Human hairs are all unbranched. This is not necessarily so for plant hairs. The English Ivy (Hedera helix) has hairs that are branched. The pictures below show these branched hairs from two different perspectives.
Finally, there are glandular hairs, which produce chemicals in a small gland at the tip of the hair. One of the most interesting examples at TCSNA is the invasive plant commonly known as “herb Robert” (Geranium robertianum). Another name for this species is “stinky geranium.” If you ever pulled one of these plants, you’ll know why it’s called stinky geranium. On the tips of the hairs (blue arrow) on the stem below, you can see a small red dot. This red dot is actually a gland that produces the stinky chemical. One of the traditional ways humans have used the chemical produced by herb Robert was to rub it on their skin to repel mosquitos. It probably keeps insects away from the plant as well.

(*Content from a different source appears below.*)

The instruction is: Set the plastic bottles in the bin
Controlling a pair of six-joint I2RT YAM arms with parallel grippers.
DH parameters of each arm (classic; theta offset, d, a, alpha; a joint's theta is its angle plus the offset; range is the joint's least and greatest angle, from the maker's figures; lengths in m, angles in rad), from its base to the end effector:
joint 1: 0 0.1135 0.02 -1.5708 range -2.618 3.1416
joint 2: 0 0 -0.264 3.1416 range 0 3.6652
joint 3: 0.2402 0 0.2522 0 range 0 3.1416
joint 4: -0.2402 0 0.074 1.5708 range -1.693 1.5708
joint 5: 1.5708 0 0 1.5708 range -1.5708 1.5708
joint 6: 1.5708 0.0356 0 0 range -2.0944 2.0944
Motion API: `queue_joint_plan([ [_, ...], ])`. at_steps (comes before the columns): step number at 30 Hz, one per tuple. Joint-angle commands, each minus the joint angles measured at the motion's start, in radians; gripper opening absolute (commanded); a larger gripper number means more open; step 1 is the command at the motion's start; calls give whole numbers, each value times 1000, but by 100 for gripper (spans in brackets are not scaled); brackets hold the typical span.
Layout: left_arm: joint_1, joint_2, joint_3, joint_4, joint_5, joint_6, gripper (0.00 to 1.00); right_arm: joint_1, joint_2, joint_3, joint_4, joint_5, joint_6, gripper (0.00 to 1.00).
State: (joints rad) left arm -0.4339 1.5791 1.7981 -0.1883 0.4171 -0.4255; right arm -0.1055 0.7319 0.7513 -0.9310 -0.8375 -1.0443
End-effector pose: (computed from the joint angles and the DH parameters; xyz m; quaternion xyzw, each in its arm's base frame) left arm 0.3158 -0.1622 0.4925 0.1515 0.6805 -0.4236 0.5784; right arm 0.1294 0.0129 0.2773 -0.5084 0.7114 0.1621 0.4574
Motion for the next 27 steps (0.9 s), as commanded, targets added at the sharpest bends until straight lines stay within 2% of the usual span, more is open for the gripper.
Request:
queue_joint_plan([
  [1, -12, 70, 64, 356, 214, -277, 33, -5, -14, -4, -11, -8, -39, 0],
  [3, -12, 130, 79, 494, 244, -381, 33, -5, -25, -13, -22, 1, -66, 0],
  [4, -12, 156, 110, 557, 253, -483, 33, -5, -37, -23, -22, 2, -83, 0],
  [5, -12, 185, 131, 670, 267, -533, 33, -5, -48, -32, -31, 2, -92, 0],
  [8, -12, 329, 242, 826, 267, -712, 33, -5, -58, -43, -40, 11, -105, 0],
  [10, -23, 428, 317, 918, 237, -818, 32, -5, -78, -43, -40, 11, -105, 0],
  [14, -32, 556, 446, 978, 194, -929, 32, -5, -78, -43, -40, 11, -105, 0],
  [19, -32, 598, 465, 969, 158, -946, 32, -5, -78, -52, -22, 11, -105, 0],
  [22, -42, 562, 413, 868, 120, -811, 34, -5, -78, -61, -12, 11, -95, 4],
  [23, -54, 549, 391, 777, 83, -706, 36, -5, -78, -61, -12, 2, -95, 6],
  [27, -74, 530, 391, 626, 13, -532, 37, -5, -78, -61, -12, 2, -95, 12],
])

A second example of glandular hairs on a plant at TCSNA is hazel (Corylus spp.) Both of the hazel species that we have at the park have a significant number of glandular hairs, as shown in the photo below. The chemicals are located in the brown tips of the hairs. In both pictures below note that in addition to the glandular trichomes, the hazel also sports a large number of very small hairs on the midrib on the leaf.
Many interesting chemicals are produced by glandular hairs on plants. The trichomes of the sweet wormwood plant (Artemisia annua), which is not found at TCSNA, produce the chemical “artemisinin” which is an effective drug against malaria. And the psychoactive chemicals in marijuana (Cannabis sativa) are produced in the tips of the plant hairs of that species.
All in all, the hairs on plants are quite diverse, and have many functions. As has shown here, plant hairs can slow water loss, help spread the seeds to new locations, and protect the plant from herbivores. For the plants, the many functions of these trichomes do indeed make them a big hairy deal!